# Deejay100six is one year older



## JohnthePilot (Mar 30, 2006)

Happy Birthday, Dave. :birthday:


----------



## SABL (Jul 4, 2008)

Happy Birthday, Dave....:beerchug:


----------



## bassfisher6522 (Jul 22, 2012)

Happy Birthday! 👀 🎂✨🎁✨


----------



## Corday (Mar 3, 2010)

Hope you like chocolate. They were all out of coconut.


----------



## SpywareDr (Jun 15, 2013)

Happy Birthday Dave! :smile:


----------



## joeten (Dec 4, 2008)

Happy Birthday


----------



## Masterchiefxx17 (Feb 27, 2010)

Happy Birthday Dave!


----------



## Gary R (Jul 23, 2008)

Happy Birthday. :biggringi


----------



## britechguy (Dec 6, 2019)

Happy, Happy B'day!!


----------



## Deejay100six (Nov 24, 2007)

Thanks everyone!


And thanks to my dear wife for the tandoori mixed grill, twas yummy.

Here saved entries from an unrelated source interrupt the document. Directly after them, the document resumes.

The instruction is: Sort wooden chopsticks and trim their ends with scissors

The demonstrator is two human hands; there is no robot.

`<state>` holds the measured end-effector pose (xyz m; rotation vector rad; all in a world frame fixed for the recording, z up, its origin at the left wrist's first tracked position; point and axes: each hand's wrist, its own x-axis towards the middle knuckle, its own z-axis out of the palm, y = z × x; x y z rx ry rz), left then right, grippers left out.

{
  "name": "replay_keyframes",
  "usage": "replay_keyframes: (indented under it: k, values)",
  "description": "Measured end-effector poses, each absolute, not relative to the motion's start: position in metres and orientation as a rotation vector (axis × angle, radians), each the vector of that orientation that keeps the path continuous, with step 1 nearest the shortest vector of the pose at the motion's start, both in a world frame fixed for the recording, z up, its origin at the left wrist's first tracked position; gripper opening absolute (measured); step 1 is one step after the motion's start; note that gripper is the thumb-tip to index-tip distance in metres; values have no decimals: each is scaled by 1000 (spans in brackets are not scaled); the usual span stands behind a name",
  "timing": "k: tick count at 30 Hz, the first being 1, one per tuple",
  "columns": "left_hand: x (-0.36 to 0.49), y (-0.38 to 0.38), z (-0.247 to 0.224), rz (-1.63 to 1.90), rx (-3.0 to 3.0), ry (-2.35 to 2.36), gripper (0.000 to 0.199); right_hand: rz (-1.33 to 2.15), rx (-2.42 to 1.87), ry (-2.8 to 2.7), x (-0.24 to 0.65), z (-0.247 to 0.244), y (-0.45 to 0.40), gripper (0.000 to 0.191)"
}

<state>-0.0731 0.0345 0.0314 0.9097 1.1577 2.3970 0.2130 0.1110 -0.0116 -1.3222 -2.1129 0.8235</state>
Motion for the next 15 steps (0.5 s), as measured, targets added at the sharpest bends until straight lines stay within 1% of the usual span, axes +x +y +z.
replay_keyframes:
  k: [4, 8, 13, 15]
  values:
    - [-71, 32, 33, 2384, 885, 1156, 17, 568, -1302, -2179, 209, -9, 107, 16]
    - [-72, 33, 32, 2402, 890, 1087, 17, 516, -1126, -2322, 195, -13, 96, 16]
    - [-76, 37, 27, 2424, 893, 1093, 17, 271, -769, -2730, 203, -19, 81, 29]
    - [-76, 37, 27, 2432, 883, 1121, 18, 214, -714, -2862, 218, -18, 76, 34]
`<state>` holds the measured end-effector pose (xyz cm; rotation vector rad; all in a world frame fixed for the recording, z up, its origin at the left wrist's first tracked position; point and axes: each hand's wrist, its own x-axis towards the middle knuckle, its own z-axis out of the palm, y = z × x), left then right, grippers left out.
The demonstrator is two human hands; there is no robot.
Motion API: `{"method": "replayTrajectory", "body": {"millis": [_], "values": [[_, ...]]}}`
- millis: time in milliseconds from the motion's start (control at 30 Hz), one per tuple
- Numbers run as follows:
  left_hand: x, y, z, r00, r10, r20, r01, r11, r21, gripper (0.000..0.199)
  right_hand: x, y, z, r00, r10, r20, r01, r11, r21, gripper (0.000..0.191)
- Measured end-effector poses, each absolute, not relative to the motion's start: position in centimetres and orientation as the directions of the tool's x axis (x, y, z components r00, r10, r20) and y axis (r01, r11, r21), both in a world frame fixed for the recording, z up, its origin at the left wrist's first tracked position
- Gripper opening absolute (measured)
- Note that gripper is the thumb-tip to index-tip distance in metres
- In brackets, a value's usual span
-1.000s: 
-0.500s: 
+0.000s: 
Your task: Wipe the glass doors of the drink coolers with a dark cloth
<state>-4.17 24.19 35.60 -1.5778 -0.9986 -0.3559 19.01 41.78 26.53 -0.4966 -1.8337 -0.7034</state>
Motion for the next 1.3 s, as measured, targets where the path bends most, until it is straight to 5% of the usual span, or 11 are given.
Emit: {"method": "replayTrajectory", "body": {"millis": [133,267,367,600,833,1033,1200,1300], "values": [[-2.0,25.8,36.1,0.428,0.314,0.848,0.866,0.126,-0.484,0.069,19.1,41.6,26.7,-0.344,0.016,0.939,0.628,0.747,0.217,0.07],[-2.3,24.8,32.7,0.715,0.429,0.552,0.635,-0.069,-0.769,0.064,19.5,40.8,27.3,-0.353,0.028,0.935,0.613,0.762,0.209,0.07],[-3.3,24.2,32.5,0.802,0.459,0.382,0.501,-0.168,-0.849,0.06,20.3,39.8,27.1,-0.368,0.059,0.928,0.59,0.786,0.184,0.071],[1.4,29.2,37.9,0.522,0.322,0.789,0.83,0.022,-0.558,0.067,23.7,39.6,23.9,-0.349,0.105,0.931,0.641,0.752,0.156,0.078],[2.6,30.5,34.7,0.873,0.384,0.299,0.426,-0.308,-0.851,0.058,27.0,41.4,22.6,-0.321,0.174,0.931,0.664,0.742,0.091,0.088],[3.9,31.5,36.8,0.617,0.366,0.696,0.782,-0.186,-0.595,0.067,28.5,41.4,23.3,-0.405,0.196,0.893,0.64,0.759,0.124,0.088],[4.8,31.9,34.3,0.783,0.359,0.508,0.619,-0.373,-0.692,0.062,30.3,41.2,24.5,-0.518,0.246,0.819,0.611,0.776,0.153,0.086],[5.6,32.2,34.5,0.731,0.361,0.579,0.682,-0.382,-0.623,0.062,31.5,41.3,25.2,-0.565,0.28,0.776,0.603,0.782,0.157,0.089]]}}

I'll eat the other half later. :lol:


----------



## Corday (Mar 3, 2010)

Deejay100six said:


> Thanks everyone!
> 
> 
> And thanks to my dear wife for the tandoori mixed grill, twas yummy.
> ...


Our favorite Indian (Punjabi style) Indian Restaurant is still closed due to the Corona Virus. They can open legally, but I guess they don't want to chance it.


----------



## Deejay100six (Nov 24, 2007)

Ours are mostly open for takeaway/collection.


Media here saying we _may _soon see the back of it (Covid) but some warning of a second wave. I really hope they're wrong about the latter.


----------



## britechguy (Dec 6, 2019)

Deejay100six said:


> . . . some warning of a second wave. I really hope they're wrong about the latter.


All evidence, already, indicates it's virtually inevitable.

Just look at what's happening in the USA as far as spikes, and significant ones, as soon as things start reopening, even where social distancing is being pretty carefully observed.

With novel highly infectious pathogens, unless you've had it or have received a vaccine, the probability is you're going to get it until and unless about 60% or more of the population falls into the "had it or vaccinated" category.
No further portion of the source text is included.